__WHAT TO WORK ON__
Below are entries; output exactly the lines from the one with "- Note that" to the one with "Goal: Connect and", both included, and nothing else.

__MATERIAL SHOWN__
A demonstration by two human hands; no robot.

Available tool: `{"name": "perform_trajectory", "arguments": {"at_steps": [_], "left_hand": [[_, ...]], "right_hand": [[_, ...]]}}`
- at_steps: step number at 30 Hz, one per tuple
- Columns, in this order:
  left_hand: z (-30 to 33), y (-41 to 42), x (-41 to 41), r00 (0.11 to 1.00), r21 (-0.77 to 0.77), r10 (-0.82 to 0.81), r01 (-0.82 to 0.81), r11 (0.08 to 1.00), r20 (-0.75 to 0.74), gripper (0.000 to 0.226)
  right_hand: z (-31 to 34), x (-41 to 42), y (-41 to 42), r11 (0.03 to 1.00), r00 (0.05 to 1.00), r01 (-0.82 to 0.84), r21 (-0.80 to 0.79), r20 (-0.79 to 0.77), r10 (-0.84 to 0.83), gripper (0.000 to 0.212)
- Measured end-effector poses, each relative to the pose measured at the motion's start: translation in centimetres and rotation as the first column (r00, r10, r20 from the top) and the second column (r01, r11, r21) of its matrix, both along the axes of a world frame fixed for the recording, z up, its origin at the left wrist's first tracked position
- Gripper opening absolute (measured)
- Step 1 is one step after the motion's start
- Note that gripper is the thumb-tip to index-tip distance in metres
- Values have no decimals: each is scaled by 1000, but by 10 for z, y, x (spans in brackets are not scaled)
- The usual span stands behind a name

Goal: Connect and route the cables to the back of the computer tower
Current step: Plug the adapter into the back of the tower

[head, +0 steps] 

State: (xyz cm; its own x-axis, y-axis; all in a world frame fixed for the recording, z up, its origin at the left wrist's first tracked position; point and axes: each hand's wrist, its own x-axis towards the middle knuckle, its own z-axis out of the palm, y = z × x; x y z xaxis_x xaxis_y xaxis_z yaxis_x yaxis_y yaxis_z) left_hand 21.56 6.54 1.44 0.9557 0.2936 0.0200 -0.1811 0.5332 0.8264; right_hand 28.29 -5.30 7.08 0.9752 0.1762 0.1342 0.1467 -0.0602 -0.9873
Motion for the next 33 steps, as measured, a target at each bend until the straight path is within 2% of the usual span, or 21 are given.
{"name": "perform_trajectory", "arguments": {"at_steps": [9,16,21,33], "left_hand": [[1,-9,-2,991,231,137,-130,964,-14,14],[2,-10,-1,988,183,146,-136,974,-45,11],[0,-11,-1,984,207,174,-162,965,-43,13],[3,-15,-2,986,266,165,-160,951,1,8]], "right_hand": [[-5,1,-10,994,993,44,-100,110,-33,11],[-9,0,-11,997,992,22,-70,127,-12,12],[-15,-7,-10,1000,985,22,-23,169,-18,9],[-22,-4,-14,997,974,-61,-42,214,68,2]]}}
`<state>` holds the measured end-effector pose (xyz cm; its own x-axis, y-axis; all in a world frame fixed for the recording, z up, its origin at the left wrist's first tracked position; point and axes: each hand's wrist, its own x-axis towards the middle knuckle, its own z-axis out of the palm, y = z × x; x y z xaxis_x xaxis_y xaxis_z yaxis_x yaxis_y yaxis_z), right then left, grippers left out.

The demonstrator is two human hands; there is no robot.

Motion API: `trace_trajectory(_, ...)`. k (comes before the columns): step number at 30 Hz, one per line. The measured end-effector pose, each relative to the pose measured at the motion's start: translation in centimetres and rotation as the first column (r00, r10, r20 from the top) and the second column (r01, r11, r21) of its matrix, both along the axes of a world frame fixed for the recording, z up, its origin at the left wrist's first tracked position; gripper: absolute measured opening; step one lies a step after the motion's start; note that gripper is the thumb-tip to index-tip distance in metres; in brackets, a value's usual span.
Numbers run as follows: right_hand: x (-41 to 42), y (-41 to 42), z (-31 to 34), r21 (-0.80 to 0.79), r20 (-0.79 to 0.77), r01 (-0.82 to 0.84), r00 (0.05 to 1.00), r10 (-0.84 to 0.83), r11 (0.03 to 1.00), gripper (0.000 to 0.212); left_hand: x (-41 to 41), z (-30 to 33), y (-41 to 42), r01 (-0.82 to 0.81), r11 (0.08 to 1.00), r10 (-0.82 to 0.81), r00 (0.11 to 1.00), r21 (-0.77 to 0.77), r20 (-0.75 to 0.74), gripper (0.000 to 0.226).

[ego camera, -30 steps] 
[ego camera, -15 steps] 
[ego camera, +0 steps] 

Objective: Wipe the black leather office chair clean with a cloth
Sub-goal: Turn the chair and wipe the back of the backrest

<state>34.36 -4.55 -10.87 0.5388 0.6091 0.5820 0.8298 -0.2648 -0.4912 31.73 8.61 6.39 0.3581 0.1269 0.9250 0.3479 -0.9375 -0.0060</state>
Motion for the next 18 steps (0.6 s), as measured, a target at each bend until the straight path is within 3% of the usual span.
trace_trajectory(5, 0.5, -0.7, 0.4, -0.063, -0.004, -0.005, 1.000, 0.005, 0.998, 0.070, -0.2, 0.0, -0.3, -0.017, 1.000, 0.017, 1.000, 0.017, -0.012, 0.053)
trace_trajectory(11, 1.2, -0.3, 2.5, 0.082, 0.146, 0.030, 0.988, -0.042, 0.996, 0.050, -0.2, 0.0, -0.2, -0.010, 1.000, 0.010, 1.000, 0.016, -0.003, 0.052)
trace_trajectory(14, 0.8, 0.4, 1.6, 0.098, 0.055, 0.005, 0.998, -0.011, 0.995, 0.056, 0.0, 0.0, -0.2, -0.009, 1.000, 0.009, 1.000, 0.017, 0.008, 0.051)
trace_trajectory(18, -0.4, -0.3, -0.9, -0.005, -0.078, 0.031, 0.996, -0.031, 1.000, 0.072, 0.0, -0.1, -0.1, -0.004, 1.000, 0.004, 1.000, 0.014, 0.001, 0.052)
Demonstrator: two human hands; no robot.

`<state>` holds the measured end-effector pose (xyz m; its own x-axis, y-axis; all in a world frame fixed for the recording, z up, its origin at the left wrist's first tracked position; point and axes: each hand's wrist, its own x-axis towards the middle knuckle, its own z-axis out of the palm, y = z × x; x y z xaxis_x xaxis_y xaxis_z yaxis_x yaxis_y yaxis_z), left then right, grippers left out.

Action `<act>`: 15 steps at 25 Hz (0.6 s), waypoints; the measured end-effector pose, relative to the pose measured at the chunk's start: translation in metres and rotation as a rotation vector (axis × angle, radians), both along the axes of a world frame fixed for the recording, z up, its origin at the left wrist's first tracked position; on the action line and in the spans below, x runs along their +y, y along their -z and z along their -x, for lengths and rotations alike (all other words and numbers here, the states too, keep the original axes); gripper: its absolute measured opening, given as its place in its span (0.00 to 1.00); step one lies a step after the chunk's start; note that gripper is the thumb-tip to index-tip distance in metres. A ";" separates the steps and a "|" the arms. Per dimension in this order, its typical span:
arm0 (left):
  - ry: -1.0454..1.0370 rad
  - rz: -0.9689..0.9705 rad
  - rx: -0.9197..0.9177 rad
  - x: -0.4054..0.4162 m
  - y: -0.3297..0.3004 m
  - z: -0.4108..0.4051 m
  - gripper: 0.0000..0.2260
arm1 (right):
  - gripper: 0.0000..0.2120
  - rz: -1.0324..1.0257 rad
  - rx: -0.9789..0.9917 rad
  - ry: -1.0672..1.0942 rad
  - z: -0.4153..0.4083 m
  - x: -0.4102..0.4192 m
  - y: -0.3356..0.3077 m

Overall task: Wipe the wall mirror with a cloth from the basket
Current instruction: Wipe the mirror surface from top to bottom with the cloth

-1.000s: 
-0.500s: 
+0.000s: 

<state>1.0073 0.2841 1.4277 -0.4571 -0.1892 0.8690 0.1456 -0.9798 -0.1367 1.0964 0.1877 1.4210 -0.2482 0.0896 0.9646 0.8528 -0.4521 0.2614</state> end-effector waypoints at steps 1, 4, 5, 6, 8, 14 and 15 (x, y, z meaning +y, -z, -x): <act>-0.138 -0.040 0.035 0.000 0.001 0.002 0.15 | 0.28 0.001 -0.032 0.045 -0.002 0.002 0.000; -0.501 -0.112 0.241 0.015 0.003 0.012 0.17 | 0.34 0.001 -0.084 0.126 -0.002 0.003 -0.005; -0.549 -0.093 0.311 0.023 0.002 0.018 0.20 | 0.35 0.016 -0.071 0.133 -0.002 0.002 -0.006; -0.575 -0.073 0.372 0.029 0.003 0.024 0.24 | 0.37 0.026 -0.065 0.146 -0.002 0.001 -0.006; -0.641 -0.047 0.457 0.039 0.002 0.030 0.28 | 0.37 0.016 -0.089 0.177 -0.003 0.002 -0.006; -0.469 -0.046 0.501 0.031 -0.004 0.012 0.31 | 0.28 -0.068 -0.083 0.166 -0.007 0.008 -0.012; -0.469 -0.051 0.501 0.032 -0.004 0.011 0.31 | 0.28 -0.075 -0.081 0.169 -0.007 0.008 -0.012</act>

__SOLUTION TO THIS TASK__
- Note that gripper is the thumb-tip to index-tip distance in metres
- Values have no decimals: each is scaled by 1000, but by 10 for z, y, x (spans in brackets are not scaled)
- The usual span stands behind a name

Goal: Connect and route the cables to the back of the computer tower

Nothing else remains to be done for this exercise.